# WORK REQUEST
Go through the data and retrieve each line that includes the string "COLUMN".

# RECORDS PROVIDED

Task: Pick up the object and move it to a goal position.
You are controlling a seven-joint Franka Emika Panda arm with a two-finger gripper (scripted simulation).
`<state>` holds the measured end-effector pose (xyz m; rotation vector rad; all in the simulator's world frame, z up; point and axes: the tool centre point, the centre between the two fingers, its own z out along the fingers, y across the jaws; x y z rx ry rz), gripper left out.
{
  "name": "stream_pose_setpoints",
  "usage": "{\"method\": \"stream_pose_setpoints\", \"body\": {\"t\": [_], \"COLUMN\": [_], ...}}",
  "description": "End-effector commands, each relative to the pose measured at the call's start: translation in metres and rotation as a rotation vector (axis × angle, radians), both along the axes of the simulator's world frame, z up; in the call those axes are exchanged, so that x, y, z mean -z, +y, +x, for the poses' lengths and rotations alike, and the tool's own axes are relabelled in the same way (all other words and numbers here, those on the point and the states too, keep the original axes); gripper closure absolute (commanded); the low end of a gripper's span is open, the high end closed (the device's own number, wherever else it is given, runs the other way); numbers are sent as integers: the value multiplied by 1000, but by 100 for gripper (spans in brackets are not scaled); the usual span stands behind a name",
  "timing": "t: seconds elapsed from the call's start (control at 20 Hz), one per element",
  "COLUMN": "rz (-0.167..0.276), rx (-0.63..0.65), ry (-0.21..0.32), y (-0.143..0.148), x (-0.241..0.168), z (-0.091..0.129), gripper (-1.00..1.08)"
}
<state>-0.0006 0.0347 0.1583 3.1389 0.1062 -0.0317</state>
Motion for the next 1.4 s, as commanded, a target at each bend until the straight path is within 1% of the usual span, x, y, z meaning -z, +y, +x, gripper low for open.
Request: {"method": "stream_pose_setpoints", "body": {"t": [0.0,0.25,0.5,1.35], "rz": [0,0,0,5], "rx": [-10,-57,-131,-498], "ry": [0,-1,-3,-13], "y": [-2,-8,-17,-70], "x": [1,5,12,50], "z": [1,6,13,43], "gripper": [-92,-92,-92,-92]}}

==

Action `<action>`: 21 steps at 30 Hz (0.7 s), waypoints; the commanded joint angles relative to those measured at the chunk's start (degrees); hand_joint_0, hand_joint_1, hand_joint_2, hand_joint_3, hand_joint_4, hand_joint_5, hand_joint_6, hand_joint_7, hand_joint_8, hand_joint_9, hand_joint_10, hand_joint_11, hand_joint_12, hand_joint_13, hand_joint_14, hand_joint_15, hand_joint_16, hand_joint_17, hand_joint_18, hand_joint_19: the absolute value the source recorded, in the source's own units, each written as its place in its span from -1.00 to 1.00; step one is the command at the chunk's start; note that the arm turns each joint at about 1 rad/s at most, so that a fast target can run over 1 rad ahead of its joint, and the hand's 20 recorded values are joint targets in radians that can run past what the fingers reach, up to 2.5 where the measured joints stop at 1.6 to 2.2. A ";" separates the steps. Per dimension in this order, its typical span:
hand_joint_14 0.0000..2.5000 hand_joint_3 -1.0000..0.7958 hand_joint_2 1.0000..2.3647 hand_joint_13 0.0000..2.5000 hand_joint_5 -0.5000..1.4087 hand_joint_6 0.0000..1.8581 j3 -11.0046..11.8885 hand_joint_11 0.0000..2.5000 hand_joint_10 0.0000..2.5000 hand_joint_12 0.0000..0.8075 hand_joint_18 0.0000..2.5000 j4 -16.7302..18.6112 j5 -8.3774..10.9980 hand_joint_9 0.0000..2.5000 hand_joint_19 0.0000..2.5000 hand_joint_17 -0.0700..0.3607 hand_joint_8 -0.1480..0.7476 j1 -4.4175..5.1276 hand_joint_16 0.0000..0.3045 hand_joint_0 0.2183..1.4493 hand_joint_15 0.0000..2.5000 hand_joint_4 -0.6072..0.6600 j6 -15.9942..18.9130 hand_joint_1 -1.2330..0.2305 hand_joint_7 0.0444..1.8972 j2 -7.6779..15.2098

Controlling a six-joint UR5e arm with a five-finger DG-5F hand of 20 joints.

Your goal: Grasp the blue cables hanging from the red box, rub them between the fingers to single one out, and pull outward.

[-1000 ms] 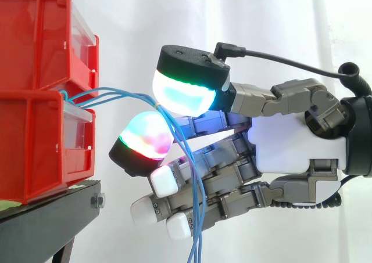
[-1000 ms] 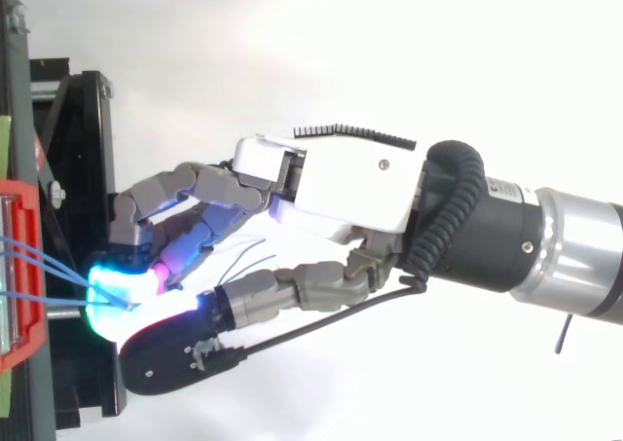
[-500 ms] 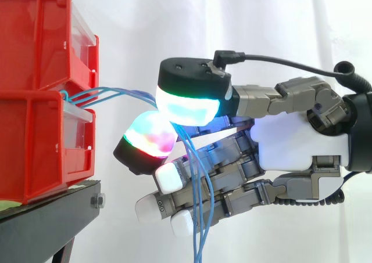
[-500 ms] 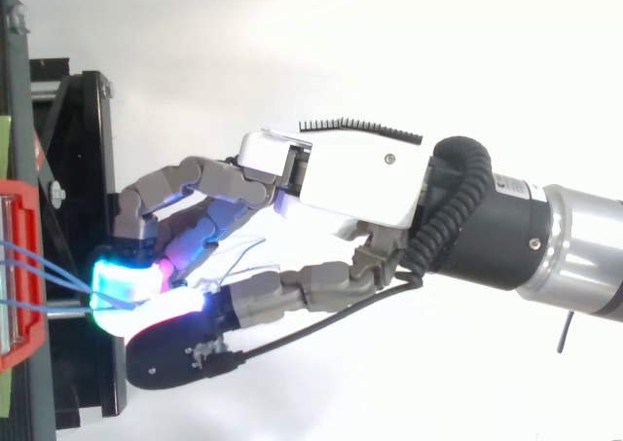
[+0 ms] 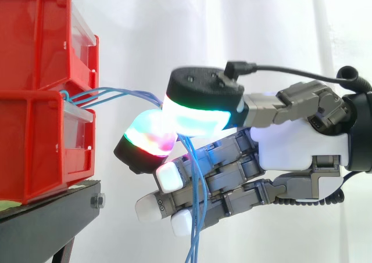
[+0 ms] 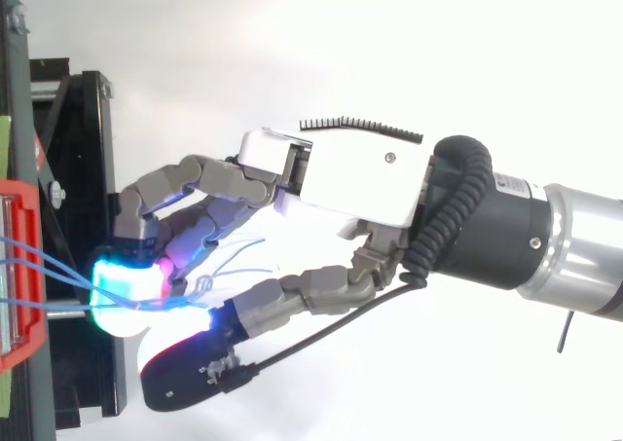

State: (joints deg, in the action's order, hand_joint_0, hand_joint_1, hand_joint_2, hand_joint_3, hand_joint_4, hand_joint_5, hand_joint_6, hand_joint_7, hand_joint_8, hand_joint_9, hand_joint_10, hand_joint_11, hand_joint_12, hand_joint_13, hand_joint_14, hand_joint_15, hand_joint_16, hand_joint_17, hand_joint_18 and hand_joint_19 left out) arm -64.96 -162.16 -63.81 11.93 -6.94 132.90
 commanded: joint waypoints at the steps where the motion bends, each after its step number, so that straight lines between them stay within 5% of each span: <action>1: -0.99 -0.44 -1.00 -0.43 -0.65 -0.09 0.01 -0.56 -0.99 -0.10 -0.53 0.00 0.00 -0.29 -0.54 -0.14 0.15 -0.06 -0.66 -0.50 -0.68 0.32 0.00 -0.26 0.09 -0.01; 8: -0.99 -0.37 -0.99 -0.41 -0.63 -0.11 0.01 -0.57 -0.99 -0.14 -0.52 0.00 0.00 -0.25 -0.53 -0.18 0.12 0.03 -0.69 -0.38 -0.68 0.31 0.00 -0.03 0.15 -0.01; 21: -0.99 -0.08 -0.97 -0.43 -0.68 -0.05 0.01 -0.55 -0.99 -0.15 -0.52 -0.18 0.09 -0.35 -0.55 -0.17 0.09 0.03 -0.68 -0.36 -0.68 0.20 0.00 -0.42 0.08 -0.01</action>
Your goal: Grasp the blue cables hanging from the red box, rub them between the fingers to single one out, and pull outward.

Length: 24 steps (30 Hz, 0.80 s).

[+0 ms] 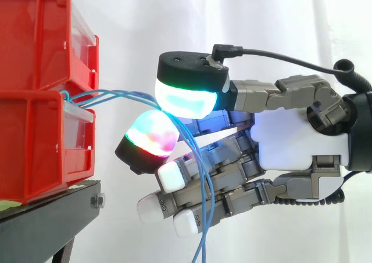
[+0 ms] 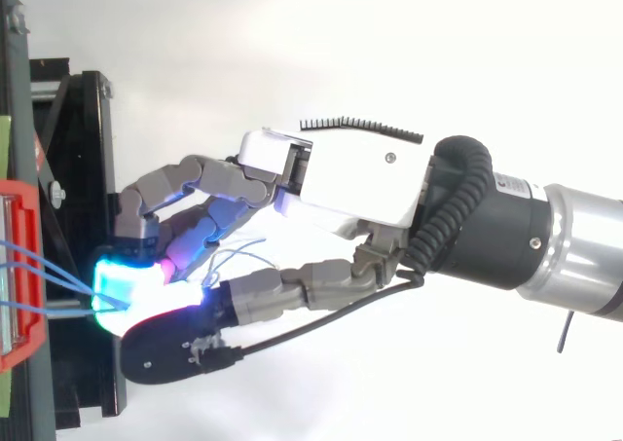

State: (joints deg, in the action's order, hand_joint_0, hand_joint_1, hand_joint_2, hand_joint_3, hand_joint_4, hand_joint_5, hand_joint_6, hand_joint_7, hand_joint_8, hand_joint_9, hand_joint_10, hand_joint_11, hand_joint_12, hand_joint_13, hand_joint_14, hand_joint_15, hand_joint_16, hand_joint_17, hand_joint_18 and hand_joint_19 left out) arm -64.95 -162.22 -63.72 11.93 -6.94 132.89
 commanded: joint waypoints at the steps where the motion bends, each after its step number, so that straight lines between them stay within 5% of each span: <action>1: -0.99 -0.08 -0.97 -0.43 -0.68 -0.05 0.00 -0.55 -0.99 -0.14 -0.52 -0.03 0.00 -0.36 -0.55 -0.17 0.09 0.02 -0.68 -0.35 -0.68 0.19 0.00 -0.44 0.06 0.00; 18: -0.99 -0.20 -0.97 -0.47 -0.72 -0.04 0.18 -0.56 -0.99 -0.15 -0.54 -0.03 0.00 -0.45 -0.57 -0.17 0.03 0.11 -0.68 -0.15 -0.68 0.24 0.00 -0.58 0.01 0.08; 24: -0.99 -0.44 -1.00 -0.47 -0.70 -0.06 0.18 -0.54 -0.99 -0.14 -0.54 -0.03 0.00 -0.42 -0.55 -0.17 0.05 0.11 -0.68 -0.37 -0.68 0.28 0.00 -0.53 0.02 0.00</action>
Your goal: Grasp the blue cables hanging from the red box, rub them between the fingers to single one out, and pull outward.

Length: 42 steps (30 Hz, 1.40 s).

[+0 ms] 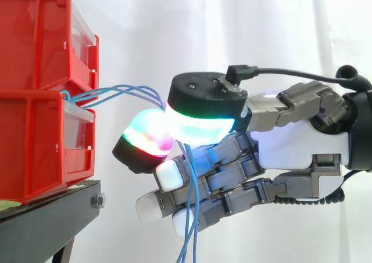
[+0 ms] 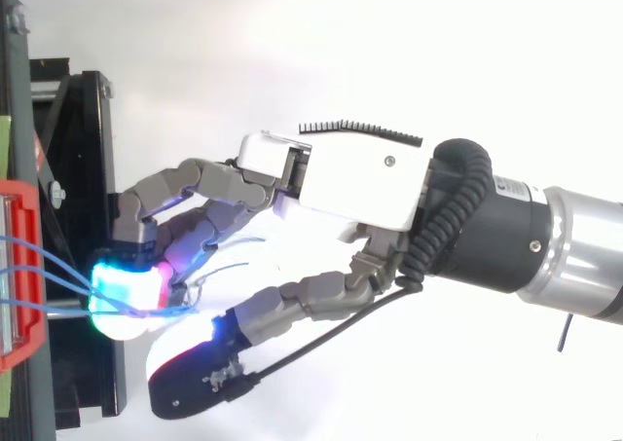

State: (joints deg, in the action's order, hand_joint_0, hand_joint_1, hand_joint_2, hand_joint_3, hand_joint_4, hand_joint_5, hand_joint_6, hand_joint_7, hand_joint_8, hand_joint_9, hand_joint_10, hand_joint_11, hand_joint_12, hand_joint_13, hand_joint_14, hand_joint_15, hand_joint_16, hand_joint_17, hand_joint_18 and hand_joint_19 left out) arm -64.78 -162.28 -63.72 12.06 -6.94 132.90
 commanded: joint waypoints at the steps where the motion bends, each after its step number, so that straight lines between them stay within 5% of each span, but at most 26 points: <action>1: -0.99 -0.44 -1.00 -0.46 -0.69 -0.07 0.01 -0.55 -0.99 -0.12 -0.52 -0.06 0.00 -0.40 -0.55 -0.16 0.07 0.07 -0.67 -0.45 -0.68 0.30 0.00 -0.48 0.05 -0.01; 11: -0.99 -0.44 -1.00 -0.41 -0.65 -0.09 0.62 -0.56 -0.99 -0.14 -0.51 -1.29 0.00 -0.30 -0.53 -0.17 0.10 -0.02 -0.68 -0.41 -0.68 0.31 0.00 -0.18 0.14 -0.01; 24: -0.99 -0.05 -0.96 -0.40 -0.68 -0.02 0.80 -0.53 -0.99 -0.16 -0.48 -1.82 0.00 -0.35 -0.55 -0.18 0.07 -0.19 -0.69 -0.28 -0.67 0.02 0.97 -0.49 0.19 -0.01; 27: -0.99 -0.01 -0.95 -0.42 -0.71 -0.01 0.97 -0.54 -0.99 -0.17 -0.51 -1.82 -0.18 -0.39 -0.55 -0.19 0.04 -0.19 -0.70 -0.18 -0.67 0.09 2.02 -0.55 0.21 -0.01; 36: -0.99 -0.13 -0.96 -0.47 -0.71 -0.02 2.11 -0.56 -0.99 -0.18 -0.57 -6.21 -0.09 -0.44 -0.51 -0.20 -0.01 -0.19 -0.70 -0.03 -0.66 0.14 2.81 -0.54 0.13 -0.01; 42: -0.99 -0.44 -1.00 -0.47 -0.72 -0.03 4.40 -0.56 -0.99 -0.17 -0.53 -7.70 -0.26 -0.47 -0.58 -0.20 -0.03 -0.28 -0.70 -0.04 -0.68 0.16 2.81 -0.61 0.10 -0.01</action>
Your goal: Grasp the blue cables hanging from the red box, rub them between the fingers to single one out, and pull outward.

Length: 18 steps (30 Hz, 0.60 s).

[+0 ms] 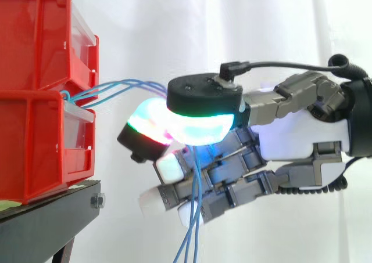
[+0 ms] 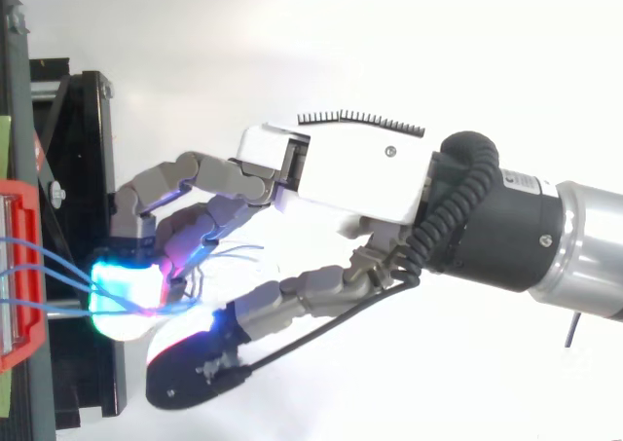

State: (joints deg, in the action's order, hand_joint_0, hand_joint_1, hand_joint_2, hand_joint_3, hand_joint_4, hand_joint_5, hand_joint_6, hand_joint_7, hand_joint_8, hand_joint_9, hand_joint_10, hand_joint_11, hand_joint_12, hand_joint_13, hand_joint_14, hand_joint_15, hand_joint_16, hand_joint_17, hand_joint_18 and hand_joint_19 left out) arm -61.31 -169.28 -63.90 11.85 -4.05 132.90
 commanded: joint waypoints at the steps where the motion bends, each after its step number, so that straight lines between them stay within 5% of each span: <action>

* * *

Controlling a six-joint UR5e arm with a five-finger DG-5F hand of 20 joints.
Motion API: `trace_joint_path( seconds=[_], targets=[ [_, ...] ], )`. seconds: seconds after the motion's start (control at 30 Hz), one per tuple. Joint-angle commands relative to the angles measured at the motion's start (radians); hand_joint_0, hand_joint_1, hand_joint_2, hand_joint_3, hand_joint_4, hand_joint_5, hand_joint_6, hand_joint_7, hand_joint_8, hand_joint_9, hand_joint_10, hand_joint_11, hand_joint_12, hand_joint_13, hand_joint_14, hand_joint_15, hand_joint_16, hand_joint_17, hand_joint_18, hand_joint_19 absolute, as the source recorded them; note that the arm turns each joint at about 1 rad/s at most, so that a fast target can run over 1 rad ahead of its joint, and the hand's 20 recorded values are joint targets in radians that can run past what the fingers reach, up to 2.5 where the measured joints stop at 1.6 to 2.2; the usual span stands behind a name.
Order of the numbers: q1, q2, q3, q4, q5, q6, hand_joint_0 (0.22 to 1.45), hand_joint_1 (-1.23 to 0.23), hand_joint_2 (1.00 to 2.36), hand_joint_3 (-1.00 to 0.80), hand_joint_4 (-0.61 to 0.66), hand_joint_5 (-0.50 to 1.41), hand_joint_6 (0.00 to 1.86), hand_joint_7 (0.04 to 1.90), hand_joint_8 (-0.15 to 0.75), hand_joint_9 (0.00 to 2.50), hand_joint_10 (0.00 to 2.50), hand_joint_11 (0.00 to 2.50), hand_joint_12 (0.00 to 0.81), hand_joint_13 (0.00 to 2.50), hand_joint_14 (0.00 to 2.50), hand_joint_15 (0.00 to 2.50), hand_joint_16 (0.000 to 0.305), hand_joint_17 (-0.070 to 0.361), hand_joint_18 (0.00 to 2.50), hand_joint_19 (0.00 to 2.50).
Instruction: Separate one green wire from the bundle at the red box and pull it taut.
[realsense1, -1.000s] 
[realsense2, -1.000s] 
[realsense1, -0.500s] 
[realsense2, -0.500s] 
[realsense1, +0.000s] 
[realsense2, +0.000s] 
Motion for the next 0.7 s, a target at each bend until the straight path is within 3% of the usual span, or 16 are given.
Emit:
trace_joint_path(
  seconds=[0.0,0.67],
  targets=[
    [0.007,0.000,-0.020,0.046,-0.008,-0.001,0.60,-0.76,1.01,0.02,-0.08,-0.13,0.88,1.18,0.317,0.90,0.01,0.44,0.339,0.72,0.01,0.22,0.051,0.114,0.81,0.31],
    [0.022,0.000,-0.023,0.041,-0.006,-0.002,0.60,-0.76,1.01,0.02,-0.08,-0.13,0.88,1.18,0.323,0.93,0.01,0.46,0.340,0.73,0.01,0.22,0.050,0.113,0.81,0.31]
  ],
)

# SOLUTION TO THIS PROBLEM
  "usage": "{\"method\": \"stream_pose_setpoints\", \"body\": {\"t\": [_], \"COLUMN\": [_], ...}}",
  "COLUMN": "rz (-0.167..0.276), rx (-0.63..0.65), ry (-0.21..0.32), y (-0.143..0.148), x (-0.241..0.168), z (-0.091..0.129), gripper (-1.00..1.08)"

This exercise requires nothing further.